Data listing below:

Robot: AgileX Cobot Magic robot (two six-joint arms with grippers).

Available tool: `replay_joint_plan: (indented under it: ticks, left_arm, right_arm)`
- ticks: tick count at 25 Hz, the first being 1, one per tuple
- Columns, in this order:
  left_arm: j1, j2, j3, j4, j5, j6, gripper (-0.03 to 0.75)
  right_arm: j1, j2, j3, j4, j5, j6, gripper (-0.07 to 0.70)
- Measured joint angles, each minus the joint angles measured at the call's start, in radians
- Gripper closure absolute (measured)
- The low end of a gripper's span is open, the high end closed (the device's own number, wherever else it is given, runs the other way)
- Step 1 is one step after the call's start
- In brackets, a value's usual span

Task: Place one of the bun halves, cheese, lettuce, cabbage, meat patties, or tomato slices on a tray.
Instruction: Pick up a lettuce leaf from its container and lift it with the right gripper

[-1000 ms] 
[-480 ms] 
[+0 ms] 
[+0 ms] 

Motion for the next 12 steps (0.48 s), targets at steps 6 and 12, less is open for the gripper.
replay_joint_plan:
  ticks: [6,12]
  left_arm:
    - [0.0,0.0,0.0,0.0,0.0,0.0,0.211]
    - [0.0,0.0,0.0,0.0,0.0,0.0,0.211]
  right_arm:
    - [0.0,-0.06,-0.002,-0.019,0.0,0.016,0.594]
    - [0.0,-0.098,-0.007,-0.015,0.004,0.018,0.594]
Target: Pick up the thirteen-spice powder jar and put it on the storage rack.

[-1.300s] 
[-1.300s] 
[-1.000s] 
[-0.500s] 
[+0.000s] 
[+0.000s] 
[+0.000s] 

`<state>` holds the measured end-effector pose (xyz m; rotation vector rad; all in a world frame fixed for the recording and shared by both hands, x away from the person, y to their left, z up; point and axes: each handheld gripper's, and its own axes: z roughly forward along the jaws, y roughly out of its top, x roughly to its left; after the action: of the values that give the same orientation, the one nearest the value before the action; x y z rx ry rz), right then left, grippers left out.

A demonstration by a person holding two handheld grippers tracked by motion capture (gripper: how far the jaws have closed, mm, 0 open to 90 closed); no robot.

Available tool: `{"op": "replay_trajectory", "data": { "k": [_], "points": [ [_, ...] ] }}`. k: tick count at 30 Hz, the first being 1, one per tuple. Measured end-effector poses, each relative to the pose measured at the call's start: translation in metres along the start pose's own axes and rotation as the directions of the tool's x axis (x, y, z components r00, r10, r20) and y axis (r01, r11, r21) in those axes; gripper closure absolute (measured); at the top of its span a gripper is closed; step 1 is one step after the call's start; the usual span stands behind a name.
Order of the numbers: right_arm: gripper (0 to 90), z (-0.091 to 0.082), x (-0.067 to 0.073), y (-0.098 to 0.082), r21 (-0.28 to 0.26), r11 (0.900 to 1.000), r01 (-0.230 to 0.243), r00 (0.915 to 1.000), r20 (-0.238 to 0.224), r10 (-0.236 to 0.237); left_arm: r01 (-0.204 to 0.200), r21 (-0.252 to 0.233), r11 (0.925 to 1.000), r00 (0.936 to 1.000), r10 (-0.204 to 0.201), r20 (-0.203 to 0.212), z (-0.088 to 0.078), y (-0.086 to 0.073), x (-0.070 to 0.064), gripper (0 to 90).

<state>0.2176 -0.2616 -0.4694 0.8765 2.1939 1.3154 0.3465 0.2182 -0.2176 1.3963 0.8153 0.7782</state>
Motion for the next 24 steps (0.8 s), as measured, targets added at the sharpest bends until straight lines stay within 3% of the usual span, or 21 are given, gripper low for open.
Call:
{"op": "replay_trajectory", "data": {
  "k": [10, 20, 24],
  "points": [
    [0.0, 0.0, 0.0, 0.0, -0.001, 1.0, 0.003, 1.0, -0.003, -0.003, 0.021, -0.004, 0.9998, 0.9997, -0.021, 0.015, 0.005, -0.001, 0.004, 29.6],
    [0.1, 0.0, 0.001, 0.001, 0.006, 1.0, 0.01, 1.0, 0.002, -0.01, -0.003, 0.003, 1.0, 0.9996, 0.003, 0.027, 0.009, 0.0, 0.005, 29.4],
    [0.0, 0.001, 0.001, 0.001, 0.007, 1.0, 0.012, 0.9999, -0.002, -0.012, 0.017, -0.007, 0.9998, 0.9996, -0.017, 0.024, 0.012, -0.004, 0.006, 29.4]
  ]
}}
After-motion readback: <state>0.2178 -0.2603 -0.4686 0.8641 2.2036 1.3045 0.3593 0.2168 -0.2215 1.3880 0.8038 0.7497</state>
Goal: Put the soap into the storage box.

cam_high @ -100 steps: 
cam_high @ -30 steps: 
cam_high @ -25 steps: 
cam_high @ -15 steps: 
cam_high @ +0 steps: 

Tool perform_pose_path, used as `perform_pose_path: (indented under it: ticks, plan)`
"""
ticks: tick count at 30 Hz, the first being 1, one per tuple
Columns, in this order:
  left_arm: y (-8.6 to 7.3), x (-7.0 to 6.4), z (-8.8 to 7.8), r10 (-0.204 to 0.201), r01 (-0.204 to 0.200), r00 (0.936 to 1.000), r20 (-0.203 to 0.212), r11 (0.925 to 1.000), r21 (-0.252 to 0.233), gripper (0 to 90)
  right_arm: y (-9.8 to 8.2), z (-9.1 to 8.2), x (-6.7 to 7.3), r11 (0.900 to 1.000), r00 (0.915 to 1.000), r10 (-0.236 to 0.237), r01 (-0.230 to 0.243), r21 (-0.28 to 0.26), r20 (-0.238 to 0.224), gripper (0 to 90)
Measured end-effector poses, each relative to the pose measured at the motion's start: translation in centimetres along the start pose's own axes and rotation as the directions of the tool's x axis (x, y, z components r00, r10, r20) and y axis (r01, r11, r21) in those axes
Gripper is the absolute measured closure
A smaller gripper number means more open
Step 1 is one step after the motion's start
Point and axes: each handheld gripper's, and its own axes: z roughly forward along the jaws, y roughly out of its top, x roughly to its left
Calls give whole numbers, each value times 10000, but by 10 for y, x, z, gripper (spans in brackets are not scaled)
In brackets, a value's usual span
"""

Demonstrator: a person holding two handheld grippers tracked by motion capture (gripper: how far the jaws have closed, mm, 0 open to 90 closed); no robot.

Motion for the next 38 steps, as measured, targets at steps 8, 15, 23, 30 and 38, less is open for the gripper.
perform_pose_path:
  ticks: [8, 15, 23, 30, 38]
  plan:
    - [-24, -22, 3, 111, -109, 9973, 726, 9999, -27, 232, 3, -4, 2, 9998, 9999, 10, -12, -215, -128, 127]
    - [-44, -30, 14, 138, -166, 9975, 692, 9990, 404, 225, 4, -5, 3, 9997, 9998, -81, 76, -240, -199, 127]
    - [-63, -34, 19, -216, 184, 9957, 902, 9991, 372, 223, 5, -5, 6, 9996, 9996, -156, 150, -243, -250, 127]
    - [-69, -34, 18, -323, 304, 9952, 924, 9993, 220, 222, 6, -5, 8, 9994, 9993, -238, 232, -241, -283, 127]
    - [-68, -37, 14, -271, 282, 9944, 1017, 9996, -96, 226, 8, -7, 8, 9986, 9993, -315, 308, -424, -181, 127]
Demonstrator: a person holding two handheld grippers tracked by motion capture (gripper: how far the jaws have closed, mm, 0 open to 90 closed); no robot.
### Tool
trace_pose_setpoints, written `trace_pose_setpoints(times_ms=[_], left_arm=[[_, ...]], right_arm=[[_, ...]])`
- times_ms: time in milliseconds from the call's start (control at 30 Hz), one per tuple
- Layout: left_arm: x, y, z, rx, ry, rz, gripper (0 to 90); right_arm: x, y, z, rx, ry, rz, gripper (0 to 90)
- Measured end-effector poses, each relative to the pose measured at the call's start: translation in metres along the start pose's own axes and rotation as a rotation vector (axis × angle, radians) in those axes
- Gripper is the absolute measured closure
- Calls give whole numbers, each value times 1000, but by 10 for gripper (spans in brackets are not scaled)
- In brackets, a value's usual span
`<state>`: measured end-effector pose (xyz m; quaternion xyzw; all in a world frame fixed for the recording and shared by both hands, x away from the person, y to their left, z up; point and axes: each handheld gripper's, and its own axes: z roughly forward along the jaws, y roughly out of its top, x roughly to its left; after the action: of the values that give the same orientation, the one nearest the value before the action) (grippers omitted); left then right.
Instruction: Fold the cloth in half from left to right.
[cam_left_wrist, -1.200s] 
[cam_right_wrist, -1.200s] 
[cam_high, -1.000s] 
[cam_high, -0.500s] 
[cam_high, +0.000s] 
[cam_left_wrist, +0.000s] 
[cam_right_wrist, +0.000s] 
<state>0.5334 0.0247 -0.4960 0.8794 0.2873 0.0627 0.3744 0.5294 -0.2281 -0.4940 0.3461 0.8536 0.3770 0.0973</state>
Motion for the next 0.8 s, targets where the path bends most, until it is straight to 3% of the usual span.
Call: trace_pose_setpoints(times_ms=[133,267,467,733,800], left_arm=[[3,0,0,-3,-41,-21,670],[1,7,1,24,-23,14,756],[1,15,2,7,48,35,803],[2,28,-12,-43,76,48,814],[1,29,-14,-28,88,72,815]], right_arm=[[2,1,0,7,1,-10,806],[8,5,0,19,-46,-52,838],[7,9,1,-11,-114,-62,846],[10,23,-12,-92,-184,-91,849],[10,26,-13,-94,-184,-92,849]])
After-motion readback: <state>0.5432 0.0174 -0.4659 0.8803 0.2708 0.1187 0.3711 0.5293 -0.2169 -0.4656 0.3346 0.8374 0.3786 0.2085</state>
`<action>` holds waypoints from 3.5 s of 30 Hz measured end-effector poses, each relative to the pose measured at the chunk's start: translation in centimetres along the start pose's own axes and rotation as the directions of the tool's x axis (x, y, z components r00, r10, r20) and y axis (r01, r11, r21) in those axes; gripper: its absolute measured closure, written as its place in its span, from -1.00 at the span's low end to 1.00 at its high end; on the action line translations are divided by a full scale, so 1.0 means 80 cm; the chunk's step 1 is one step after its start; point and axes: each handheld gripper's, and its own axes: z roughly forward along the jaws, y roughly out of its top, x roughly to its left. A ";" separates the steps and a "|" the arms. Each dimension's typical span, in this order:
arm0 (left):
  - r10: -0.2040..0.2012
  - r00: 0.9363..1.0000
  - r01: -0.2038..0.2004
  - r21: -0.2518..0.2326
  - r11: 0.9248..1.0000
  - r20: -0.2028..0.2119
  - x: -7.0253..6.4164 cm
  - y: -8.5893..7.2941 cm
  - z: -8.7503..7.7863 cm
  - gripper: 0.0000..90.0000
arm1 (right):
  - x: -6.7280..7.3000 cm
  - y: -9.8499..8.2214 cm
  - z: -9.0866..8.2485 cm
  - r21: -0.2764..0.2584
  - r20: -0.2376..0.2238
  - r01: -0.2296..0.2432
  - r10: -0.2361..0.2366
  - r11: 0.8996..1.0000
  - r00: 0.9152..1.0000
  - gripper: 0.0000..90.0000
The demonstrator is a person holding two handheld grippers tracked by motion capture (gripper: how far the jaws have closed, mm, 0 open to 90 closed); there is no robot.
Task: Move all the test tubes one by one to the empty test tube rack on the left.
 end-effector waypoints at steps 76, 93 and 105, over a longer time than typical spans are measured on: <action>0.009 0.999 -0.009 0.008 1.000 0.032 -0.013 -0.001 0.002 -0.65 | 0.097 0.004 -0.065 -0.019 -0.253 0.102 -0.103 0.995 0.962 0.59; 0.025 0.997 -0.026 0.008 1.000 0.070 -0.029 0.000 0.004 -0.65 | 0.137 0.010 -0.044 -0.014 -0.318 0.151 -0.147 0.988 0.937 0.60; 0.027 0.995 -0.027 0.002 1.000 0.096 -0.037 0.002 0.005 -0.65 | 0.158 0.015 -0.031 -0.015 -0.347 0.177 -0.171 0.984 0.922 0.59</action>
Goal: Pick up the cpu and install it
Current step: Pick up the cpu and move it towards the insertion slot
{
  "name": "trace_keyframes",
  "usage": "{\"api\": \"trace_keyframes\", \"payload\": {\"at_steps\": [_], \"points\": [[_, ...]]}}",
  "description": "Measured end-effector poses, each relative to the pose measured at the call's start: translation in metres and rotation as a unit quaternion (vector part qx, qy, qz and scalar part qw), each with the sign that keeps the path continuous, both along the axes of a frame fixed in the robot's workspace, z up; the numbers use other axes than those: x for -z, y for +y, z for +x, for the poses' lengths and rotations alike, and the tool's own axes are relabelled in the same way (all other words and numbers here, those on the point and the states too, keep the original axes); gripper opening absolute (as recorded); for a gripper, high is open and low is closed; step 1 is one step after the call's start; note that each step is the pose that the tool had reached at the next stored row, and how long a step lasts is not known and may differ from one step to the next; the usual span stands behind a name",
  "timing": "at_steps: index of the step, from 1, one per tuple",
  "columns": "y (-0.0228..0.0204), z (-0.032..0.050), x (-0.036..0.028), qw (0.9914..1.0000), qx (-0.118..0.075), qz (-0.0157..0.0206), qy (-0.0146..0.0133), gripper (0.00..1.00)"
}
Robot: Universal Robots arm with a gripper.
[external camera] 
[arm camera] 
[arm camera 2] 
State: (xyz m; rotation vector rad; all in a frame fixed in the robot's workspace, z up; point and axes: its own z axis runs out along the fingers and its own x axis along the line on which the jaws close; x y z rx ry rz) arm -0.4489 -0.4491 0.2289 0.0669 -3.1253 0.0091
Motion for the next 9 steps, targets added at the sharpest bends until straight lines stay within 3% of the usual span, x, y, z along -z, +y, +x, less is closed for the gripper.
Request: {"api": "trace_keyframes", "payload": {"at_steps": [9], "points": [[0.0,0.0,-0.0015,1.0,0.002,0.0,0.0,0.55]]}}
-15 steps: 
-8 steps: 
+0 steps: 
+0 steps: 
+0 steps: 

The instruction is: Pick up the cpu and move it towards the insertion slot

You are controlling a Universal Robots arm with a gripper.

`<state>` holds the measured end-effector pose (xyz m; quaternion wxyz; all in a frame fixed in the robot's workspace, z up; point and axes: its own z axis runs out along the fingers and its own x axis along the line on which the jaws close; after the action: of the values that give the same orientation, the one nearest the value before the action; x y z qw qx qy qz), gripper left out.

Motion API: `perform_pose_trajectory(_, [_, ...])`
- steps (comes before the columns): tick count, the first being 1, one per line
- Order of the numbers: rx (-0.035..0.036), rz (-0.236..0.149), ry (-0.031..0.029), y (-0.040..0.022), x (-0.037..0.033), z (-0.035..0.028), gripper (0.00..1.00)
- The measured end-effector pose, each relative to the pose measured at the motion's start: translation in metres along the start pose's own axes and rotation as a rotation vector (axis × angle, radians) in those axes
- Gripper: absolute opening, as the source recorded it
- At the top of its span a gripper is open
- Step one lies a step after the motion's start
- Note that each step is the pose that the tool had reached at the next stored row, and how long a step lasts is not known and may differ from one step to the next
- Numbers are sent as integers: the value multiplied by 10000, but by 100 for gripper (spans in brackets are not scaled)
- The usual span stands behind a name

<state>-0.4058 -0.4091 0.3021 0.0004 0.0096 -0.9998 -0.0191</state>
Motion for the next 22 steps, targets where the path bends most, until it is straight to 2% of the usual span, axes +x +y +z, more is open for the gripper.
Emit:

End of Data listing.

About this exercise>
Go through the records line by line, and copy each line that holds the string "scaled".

Response>
Calls give whole numbers, each value times 10000, but by 10 for y, x, z, gripper (spans in brackets are not scaled)
- Calls give whole numbers, each value times 1000, but by 10 for gripper (spans in brackets are not scaled)
- Numbers are sent as integers: the value multiplied by 10000, but by 100 for gripper (spans in brackets are not scaled)

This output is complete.